Mas Proust não foi apenas um analista da alma. Ele viveu o fim de uma era e foi o historiador dessa agonia. O homem e o mundo que ele fixou foi o do ser saciado, exausto, num momento histórico em que as classes sociais se penetravam, os aristocratas se rebaixavam em conluios sórdidos por dinheiro, em que os mais abastados viviam de especulações financeiras e golpes nas bolsas de valores, mas onde ainda se encontrava certa serenidade, repouso no ato de viver.

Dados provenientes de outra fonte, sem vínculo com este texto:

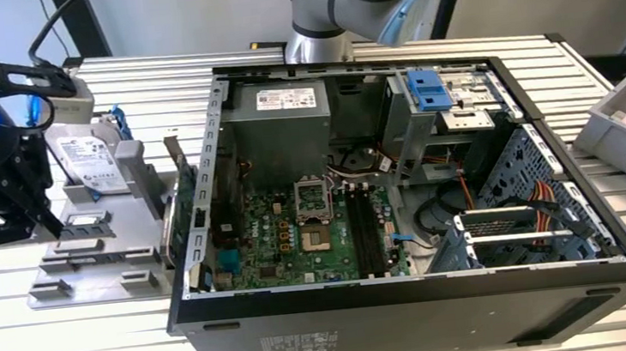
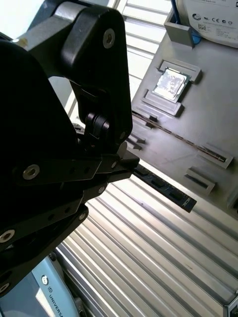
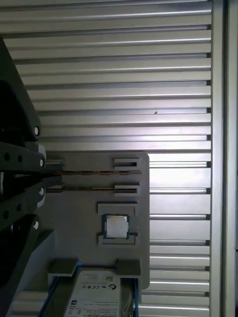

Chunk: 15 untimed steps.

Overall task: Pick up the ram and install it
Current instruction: 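Pick up the ram and move it above insertion slot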

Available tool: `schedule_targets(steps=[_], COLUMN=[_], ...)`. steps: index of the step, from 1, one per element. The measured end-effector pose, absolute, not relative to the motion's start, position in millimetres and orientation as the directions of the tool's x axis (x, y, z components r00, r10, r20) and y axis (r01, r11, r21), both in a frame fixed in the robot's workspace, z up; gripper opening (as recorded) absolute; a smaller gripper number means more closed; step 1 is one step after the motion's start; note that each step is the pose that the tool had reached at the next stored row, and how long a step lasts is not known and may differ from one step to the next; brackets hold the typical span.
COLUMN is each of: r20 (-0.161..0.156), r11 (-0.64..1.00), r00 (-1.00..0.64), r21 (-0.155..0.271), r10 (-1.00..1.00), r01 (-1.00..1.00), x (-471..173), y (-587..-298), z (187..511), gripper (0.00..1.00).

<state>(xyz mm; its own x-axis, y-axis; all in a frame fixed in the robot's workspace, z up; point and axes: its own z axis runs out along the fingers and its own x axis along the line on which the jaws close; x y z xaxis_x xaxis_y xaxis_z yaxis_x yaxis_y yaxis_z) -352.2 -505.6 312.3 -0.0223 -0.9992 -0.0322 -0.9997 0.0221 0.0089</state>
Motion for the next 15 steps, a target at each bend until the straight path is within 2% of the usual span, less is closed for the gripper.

Um cronista da decadência que produziu a crônica impiedosa e fiel de uma sociedade moribunda que desaguou na carnificina da primeira Guerra Mundial.

Na sua “busca do tempo perdido”, quaisquer que sejam os temas da existência humana, neles Proust se engaja, sempre dentro de conceitos sensíveis e pessoais. Assim temos o Proust romancista, o moralista, o naturalista, o crítico de arte, o filósofo, o poeta, o memorialista, o caricaturista, o crítico social. Como poucos, Proust foi um subversivo na literatura e seu perigoso gênio cômico destrói uma a uma as máximas e preconceitos da sociedade em que vivia e que, em seu cerne, por ser humana e inserida no capitalismo monopolista, é a mesma em que hoje vivemos. Daí a absoluta atualidade da obra proustiana.

A escrita de Proust é, à primeira vista, triste e difícil. Pode mesmo chegar a ser irritante por parecer artificial, exagerada, obscura. Perde-se em frases intermináveis, em parágrafos onde a escrita inversa quase é uma constante. Nada acontece, tudo se arrasta. Tudo é relativo, os valores supremos e permanentes perdem todo o seu valor num pessimismo cortante de onde apenas a obra de arte consegue elevar-se. Faz com que, a cada momento da leitura o leitor sinta seu próprio vazio existencial. Mas não é um vazio que caminha para o niilismo, não. Um vazio que busca respostas, que procura sua própria essência.

Num mundo onde poucos leem, em que as notícias nos atropelam via internet, em que as pessoas estão quase sempre conectadas a redes sociais, poderia parecer que Proust estivesse condenado a não ser lido, exceto num restritíssimo círculo de “iniciados”.  Mas não é o que acontece, pois a cada geração, Proust é “redescoberto”.

Talvez o auxílio de algum Vergílio seja importante para conduzir o leitor iniciante pelos meandros de Em busca do tempo perdido; que tome o moderno Dante pela mão como de certa forma o fez o saudoso Otto Maria Carpeaux com um conhecido intelectual e bibliófilo que se queixara ao amigo de não conseguir ultrapassar a trigésima página de A caminho de Swann. Perguntou-lhe Carpeaux quantas vezes ele já o havia tentado. Três, respondeu-lhe. “É pouco. Mas aquele que ultrapassa as cincoenta primeiras páginas não mais consegue parar. Talvez um pouco de Álvaro Lins o ajude.”

O amigo seguiu o conselho e com seu Vergílio ao lado, logrou não somente ler Proust, mas tornar-se um “viciado”, um risco que tão bem salientou Walter Benjamin, pois quarenta anos antes o mesmo ocorrera com ele próprio. O tempo passou e nosso bibliófilo envelheceu e, já quase cego, em seu último leito, contratou um secretário-leitor para que realizasse a última viagem em busca de seu Tempo Reencontrado.